The cyclone downed trees and brought widespread panic to the southern island of Maheshkhali after power and telecoms were cut.

"Such was the power of the wind we could not sleep in the night because of the fear that our homes will be destroyed. Snakes entered many homes. Water also inundated many homes," said Tahmidul Islam, 25, a resident of Maheshkhali.

In the worst-affected Barisal region, teeming rains and heavy winds wreaked havoc on vegetable farms, district administrator Aminul Ahsan told AFP.

In the neighbouring Indian state of West Bengal, thousands of people were evacuated Monday to more than 100 relief centres, officials said, but there were no reports of damage and people were returning home on Tuesday.
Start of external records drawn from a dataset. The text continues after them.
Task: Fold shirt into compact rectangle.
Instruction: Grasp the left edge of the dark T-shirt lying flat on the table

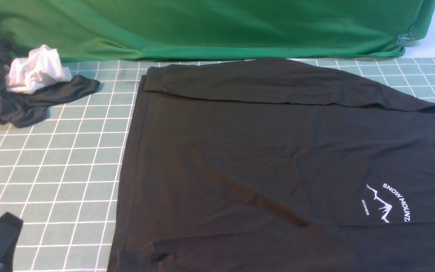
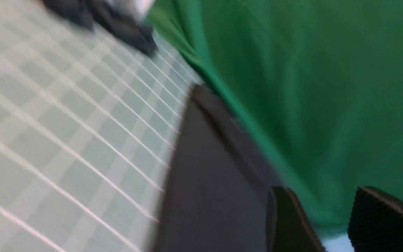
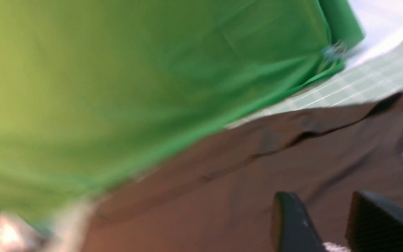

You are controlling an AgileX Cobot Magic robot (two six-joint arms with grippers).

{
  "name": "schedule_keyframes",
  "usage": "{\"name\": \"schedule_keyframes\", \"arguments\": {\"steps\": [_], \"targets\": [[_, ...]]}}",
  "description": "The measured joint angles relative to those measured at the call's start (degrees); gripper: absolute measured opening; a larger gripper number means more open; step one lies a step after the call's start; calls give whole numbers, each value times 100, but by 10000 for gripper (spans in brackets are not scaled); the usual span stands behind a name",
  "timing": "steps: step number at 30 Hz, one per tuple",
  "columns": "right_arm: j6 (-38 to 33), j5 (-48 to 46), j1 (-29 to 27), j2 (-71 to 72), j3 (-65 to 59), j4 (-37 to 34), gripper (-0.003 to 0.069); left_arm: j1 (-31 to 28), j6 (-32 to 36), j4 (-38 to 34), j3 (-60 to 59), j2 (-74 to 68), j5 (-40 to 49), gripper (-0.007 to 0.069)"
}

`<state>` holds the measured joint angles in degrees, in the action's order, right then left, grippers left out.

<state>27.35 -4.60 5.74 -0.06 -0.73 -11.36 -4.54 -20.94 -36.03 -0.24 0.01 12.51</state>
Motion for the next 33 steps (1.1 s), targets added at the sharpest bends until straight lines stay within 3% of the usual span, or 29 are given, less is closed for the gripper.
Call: {"name": "schedule_keyframes", "arguments": {"steps": [3,8,13,14,17,23,25,30,33], "targets": [[566,165,0,0,0,-72,237,0,-483,-1019,0,-1,-6,238],[718,357,0,0,0,-90,237,0,-584,-1198,0,-1,-165,238],[718,1009,0,0,35,-91,128,0,-573,-1559,31,0,-363,238],[611,1024,0,0,240,-91,62,0,-416,-1611,281,0,-245,238],[50,702,0,-174,1126,-96,29,0,44,-1419,1104,-66,1,238],[-1546,-1422,0,-1258,3099,-96,21,0,367,-267,2826,-1213,1462,205],[-2338,-3001,0,-2071,3959,-96,21,0,908,223,3488,-2201,2770,134],[-3035,-4849,0,-3026,4472,-96,21,0,1969,343,3733,-3764,4162,26],[-3352,-5640,0,-3649,4433,-96,21,0,2397,350,3596,-4618,4602,6]]}}
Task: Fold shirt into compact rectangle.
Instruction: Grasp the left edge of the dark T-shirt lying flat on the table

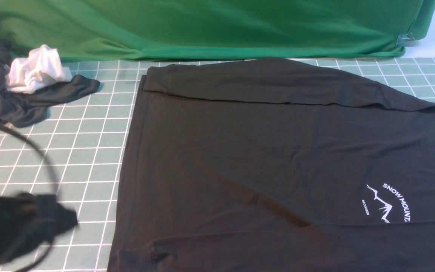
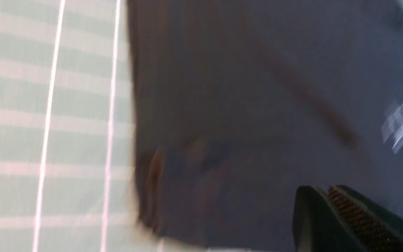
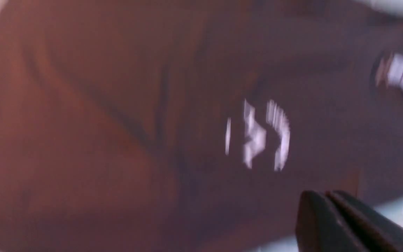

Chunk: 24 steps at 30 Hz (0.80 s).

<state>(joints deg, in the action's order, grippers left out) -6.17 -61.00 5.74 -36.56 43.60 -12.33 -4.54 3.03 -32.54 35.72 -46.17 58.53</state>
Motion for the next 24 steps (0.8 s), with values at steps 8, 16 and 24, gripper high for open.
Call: {"name": "schedule_keyframes", "arguments": {"steps": [8,16,24], "targets": [[-348,-295,6,-988,-257,-5,24,240,404,-36,-478,-1325,-14,3],[-393,-115,594,-1449,-268,-10,46,2098,-875,977,-279,-2621,-1194,41],[-484,18,755,-1467,-268,6,62,2400,-2244,2549,289,-3557,-1559,233]]}}
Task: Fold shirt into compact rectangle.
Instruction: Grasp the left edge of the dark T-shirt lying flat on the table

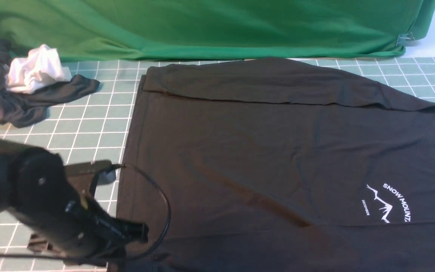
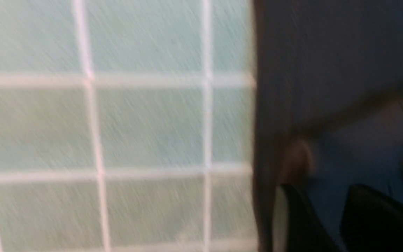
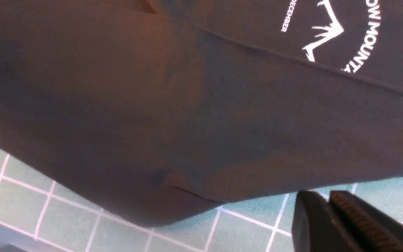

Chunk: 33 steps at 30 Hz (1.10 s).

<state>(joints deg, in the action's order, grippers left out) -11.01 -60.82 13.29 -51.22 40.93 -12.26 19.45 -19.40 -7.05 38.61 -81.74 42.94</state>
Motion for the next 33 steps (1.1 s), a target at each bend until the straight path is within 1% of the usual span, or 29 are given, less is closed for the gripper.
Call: {"name": "schedule_keyframes", "arguments": {"steps": [1,2,3,4,5,7,10,12,13,14,17,18,19,20,21,23,25,29,33], "targets": [[0,0,0,0,0,0,62,0,0,2,6,0,-14,241],[0,21,0,-1,0,0,66,0,-18,2,12,-146,-129,297],[0,32,0,-1,0,3,68,6,13,-27,12,-231,-150,329],[0,41,0,-1,0,3,69,6,19,-44,12,-246,-158,341],[0,61,0,-1,0,3,71,12,92,-120,12,-380,-191,378],[0,80,0,-1,0,3,74,19,270,-318,12,-535,-257,417],[0,85,0,-1,0,3,78,39,493,-463,12,-685,-345,424],[-6,90,0,-6,0,7,80,39,523,-500,19,-689,-376,412],[-6,103,0,-6,0,7,83,39,569,-526,24,-689,-421,384],[-6,103,0,-6,0,7,83,39,579,-535,24,-689,-421,374],[-6,108,0,-6,0,7,90,43,622,-586,100,-714,-427,253],[-6,108,0,-6,0,7,90,49,622,-591,127,-720,-422,191],[-6,108,0,-6,0,10,92,49,622,-599,142,-720,-422,155],[-6,108,0,-6,0,10,92,49,622,-599,149,-720,-415,146],[-6,108,0,-6,0,10,93,49,622,-606,179,-724,-394,90],[-6,115,0,-6,0,10,93,49,622,-611,233,-724,-351,36],[-6,115,0,-6,0,10,93,49,622,-610,296,-724,-283,22],[-6,121,0,-6,0,10,93,49,577,-610,303,-711,-198,24],[-6,125,0,-6,0,10,93,49,378,-536,308,-689,51,66]]}}
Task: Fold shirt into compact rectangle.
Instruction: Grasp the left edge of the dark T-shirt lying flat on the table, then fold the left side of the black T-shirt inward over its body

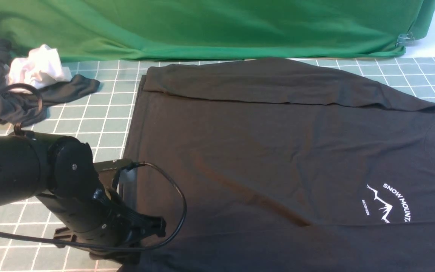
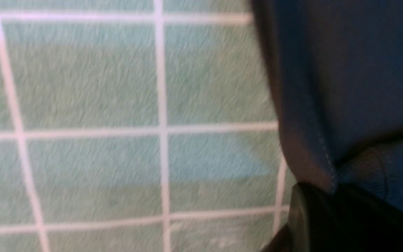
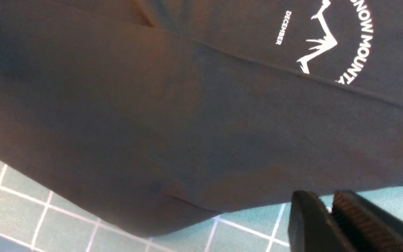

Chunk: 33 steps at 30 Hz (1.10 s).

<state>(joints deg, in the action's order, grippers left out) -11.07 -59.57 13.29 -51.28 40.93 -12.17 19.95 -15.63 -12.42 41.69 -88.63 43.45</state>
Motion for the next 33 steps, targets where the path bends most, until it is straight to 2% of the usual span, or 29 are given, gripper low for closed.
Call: {"name": "schedule_keyframes", "arguments": {"steps": [2,4,6,7,10,12,17,18,24,26,33], "targets": [[0,0,0,0,0,0,97,0,-126,48,0,0,105,118],[0,0,0,0,0,0,99,0,-196,53,0,0,162,216],[0,0,0,0,0,0,101,0,-196,53,0,0,156,279],[0,0,0,0,0,0,102,0,-196,53,0,0,143,286],[0,6,0,0,0,0,108,0,-174,53,0,0,-42,394],[0,20,0,0,0,0,111,0,-156,45,0,0,-107,408],[0,38,0,0,0,0,113,0,-131,42,0,0,-173,337],[0,42,0,0,0,0,113,0,-130,42,0,0,-189,279],[0,42,0,0,0,0,120,0,-50,42,0,0,-142,45],[0,42,0,0,0,0,122,0,-21,42,8,0,-83,19],[0,42,0,0,0,0,125,0,131,171,664,69,460,11]]}}
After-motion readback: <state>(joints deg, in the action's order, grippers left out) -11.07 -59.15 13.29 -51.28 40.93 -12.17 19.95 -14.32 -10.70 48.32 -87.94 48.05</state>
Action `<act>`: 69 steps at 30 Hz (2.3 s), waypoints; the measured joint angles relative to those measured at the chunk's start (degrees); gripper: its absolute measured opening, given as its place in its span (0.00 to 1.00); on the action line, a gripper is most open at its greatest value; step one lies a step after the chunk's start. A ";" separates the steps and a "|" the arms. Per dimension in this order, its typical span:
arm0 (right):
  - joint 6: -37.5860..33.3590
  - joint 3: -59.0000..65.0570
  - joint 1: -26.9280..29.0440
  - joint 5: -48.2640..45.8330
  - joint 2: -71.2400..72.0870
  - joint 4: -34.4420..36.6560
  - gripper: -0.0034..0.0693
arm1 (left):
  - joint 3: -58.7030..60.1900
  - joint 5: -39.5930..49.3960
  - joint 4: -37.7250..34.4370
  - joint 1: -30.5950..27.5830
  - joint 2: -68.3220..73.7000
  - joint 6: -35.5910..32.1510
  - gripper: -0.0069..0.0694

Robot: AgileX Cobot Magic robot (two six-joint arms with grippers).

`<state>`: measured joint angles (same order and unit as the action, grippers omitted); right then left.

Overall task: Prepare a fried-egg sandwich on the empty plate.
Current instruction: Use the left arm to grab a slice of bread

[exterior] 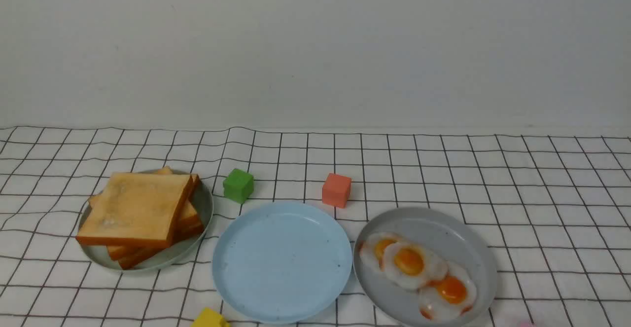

Last year, more than a million people were evacuated along India's east coast before Cyclone Yaas battered the area with winds gusting up to 155 kilometres (96 miles) an hour -- equivalent to a Category 2 hurricane.

Cyclone Amphan, the second "super cyclone" recorded over the Bay of Bengal, killed more than 100 people in Bangladesh and India and affected millions when it hit in 2020.

In recent years, better forecasting and more effective evacuation planning have dramatically reduced the death toll from such storms. The worst recorded, in 1970, killed hundreds of thousands of people.